Cambridge University professors Shankar Balasubramanian and David Klenerman took home the 1 million euro ($1.22 million) Millennium Technology Prize for their work over 27 years creating ever faster and cheaper ways to sequence the human genome.
The pair's Next-Generation DNA Sequencing technology (NGS) "means huge benefits to society, from helping the fight against killer diseases such as COVID-19 or cancer to better understanding crop diseases and enhancing food production," the Technology Academy Finland, which awards the biennial prize, said in a statement.
Twenty years ago, the first attempt to "read" the sequence of 3.2 billion letters that makes up the human genome took a decade and cost over a billion dollars.
Thanks to Next Generation Sequencing the process can now be performed in one day for just $1,000 and the technology is used over a million times a year, most recently to track the coronavirus mutations during the pandemic.
NGS is now widely used in the diagnosis and treatment of some cancers and rare diseases.
"It is the first time we've got an international prize that recognizes our contribution to developing the technology," Klenerman said in a statement, dedicating the prize to the team behind the invention "and also for the university in Cambridge and for the U.K."
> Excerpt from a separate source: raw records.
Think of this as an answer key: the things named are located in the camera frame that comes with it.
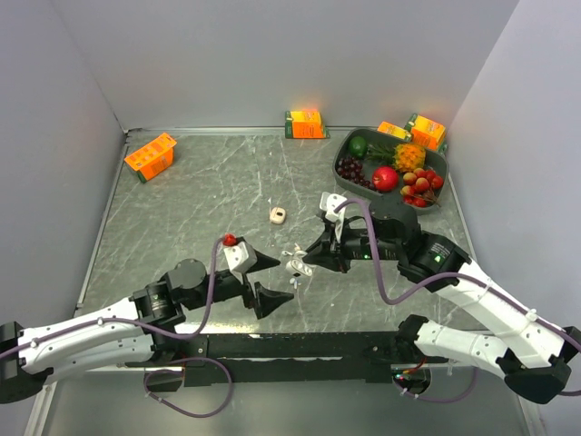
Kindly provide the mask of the white earbud charging case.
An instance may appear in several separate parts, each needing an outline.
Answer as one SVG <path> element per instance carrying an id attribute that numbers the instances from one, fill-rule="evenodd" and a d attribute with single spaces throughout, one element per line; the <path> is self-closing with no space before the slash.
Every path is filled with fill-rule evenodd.
<path id="1" fill-rule="evenodd" d="M 313 274 L 313 269 L 301 258 L 291 258 L 288 260 L 285 269 L 293 277 L 311 277 Z"/>

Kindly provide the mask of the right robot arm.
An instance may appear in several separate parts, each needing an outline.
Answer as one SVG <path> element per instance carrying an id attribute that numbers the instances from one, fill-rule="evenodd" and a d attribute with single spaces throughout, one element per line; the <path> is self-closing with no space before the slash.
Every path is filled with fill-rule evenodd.
<path id="1" fill-rule="evenodd" d="M 370 261 L 384 303 L 395 306 L 426 289 L 487 328 L 478 334 L 410 315 L 396 333 L 403 360 L 424 356 L 463 363 L 496 375 L 536 404 L 579 396 L 566 386 L 569 363 L 580 353 L 580 331 L 559 327 L 523 305 L 449 238 L 422 230 L 410 206 L 324 192 L 319 209 L 324 230 L 307 249 L 306 263 L 347 273 L 352 262 Z"/>

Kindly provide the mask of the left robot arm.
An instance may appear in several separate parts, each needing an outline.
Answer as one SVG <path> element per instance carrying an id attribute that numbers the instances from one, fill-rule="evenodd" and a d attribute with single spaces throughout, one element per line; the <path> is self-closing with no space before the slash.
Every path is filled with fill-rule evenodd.
<path id="1" fill-rule="evenodd" d="M 212 247 L 211 265 L 185 259 L 160 279 L 101 310 L 49 326 L 1 326 L 1 402 L 28 399 L 63 377 L 121 364 L 167 365 L 205 327 L 213 304 L 240 298 L 262 319 L 292 300 L 250 282 L 279 265 L 230 234 Z"/>
"The Finnish Millennium Technology Prize, founded in 2004, singles out innovations that have practical applications and which "enhance the quality of people's lives."
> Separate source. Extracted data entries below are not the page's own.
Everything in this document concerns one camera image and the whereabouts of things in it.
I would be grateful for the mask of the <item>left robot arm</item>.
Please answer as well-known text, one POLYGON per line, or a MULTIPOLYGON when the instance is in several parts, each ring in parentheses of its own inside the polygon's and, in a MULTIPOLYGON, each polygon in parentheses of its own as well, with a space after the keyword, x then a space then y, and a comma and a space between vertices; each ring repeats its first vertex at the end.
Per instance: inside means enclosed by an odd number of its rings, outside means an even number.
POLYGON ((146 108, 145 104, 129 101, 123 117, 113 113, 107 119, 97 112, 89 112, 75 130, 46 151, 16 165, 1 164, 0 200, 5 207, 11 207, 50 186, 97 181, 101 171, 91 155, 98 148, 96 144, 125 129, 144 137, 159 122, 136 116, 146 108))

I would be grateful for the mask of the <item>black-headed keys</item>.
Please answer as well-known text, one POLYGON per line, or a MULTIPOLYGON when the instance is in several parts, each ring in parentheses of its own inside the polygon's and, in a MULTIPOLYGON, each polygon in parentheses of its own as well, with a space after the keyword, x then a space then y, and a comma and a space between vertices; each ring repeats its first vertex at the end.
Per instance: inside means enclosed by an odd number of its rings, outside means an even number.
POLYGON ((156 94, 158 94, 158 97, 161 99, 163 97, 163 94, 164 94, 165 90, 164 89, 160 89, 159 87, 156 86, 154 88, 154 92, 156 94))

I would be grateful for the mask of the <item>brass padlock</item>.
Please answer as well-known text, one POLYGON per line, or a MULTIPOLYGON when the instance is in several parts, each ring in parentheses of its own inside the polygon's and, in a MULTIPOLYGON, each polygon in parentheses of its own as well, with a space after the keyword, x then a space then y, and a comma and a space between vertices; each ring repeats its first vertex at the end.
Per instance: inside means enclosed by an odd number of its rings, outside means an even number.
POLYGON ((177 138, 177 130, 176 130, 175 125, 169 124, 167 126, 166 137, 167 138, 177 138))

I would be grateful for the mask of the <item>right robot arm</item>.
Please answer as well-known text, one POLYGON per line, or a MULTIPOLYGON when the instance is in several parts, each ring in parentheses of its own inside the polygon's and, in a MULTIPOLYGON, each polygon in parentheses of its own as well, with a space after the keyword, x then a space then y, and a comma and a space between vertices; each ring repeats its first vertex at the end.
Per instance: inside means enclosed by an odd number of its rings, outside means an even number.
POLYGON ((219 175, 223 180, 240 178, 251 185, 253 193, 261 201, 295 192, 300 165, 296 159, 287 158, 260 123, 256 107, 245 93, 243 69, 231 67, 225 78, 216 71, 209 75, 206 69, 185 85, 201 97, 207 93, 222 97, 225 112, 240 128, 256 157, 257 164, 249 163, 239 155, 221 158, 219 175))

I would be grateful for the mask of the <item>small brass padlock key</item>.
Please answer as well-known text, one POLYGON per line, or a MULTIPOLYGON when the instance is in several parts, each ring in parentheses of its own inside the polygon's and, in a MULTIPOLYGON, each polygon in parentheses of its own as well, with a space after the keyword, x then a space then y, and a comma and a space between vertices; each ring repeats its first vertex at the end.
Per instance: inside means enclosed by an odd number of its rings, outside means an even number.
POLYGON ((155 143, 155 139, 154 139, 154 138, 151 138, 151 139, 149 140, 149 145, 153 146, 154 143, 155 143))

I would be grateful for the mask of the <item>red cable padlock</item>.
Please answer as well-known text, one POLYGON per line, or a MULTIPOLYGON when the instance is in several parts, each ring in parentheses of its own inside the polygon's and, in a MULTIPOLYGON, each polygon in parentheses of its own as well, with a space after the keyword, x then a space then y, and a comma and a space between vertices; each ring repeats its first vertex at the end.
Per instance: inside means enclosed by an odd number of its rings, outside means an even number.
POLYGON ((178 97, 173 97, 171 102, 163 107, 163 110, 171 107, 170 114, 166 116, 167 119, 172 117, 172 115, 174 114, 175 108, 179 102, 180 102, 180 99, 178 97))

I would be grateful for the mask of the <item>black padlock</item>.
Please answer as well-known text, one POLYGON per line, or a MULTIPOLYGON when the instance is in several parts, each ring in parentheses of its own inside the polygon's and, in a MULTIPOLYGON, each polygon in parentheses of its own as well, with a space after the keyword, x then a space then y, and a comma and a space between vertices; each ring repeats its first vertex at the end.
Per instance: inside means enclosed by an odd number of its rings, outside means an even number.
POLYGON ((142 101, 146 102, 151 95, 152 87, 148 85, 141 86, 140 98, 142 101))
It aims to be the technology equivalent of the Nobel science prizes, which have been criticized by some for focusing too much on traditional, decades-old scientific research.
Previous tech laureates include the creator of the World Wide Web, Tim Berners-Lee, Linux open-source operating system creator Linus Torvalds and ethical stem cell pioneer Shinya Yamanaka.
In 2018 Finnish physicist Tuomo Suntola won the award for groundbreaking technology allowing the creation of ultrathin layers of materials now ubiquitous in smartphones and microprocessors.
This year's Millennium Technology Prize was postponed from 2020 due to the pandemic.